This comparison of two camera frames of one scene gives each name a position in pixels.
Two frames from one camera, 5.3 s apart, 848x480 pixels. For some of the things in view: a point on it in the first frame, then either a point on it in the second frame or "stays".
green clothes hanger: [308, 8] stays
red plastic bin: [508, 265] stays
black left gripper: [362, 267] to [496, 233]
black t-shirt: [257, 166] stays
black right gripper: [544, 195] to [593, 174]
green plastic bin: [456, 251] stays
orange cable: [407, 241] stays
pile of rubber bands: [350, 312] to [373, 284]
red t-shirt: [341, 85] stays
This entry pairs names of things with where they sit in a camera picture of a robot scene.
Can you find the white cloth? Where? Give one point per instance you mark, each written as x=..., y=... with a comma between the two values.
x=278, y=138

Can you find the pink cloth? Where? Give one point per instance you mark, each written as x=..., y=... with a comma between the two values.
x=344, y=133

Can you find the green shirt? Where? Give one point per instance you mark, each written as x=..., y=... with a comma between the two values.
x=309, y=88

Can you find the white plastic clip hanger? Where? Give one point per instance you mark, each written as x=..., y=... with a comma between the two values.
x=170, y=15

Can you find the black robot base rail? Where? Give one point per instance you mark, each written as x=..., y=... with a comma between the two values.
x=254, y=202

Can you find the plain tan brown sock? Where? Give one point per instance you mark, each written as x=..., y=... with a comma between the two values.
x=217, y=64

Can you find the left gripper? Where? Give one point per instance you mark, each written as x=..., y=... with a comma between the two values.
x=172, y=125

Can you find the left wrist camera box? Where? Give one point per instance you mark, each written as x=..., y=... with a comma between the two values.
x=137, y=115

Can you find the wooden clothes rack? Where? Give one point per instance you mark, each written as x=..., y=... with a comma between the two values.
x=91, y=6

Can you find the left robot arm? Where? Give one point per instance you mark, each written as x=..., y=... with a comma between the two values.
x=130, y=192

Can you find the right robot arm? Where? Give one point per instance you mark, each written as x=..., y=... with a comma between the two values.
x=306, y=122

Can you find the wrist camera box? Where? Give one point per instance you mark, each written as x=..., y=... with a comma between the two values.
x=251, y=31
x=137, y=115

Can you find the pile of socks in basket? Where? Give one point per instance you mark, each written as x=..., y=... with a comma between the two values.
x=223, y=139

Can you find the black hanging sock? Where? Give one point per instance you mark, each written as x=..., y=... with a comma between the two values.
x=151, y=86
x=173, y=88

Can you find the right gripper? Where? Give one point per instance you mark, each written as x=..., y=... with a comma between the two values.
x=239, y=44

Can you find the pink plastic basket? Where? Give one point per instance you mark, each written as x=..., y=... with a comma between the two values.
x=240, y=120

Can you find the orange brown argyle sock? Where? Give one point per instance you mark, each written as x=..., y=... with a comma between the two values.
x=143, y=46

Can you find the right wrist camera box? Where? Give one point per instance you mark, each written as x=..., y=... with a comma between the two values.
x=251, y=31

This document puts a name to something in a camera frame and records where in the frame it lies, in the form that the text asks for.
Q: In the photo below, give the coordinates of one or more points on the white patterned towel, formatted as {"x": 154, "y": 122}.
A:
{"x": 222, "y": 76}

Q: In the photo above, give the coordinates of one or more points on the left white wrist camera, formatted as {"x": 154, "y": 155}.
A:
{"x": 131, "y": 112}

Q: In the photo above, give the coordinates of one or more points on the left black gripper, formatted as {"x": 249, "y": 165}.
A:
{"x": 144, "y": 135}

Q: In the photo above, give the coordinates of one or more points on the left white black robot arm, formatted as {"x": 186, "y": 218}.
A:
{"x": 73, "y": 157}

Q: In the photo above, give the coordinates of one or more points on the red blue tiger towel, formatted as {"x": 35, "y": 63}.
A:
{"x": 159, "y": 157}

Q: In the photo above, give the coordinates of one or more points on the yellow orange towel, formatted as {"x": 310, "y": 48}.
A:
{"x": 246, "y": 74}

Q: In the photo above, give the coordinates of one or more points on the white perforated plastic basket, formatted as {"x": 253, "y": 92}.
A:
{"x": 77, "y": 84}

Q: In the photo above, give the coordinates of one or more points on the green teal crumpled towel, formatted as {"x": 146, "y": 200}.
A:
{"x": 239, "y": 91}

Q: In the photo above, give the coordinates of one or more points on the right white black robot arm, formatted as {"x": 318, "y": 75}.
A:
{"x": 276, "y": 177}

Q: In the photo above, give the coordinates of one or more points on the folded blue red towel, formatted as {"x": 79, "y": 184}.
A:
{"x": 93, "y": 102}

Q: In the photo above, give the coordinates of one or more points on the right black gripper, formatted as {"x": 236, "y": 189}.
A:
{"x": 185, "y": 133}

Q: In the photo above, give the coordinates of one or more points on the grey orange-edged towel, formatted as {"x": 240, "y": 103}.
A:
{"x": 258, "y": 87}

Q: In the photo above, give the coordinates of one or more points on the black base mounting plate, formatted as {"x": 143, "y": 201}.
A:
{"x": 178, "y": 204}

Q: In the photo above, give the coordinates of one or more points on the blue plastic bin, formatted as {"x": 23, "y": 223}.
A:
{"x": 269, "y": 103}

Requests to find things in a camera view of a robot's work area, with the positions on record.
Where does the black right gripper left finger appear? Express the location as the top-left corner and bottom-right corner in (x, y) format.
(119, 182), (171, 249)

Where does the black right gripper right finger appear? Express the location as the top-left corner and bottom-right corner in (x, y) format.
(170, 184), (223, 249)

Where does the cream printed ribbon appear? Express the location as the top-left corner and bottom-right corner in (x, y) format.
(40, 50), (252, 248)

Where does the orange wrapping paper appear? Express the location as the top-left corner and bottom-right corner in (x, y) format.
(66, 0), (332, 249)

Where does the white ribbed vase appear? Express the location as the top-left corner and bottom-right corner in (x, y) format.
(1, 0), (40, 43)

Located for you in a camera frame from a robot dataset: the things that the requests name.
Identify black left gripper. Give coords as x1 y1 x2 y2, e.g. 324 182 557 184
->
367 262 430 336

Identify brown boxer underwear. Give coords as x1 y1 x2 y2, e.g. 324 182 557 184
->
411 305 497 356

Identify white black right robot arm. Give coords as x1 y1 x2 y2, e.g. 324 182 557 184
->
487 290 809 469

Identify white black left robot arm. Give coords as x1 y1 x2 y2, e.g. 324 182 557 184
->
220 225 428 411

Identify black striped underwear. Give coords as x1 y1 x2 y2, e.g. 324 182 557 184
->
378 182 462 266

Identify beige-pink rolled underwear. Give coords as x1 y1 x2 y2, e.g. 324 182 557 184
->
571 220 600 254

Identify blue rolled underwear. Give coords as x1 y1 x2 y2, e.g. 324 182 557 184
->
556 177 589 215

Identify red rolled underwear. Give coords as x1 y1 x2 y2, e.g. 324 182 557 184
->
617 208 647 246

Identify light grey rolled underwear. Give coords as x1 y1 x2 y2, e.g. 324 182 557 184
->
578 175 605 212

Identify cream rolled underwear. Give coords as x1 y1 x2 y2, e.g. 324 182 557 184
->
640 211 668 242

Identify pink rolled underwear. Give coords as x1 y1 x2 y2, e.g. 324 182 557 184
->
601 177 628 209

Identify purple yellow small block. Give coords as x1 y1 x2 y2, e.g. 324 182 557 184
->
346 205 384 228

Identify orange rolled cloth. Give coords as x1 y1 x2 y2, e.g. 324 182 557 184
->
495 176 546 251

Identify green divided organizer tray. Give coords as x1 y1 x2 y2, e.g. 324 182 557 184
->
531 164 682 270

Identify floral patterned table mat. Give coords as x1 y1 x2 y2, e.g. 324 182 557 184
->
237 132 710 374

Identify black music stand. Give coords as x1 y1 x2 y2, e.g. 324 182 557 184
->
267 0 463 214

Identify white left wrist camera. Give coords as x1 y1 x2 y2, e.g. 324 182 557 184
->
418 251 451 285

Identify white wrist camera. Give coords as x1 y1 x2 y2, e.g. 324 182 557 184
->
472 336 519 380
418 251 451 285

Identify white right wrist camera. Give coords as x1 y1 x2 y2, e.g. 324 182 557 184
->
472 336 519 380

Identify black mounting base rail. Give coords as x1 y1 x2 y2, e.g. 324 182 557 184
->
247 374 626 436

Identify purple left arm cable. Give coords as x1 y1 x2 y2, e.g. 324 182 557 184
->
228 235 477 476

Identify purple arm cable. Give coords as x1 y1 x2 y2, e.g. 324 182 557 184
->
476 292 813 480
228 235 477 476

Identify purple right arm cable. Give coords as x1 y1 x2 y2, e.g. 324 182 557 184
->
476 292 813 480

++++++++++

- [Directions]: Copy every line of the listing that contains the word "This".

- [Answer box]:
This comparison of two camera frames of one scene gives each name a position in pixels.
This entry pairs names of things with where they sit in a camera picture of a robot scene.
This document puts a name to something in a camera frame and records where in the frame it lies, in the form that the text asks for.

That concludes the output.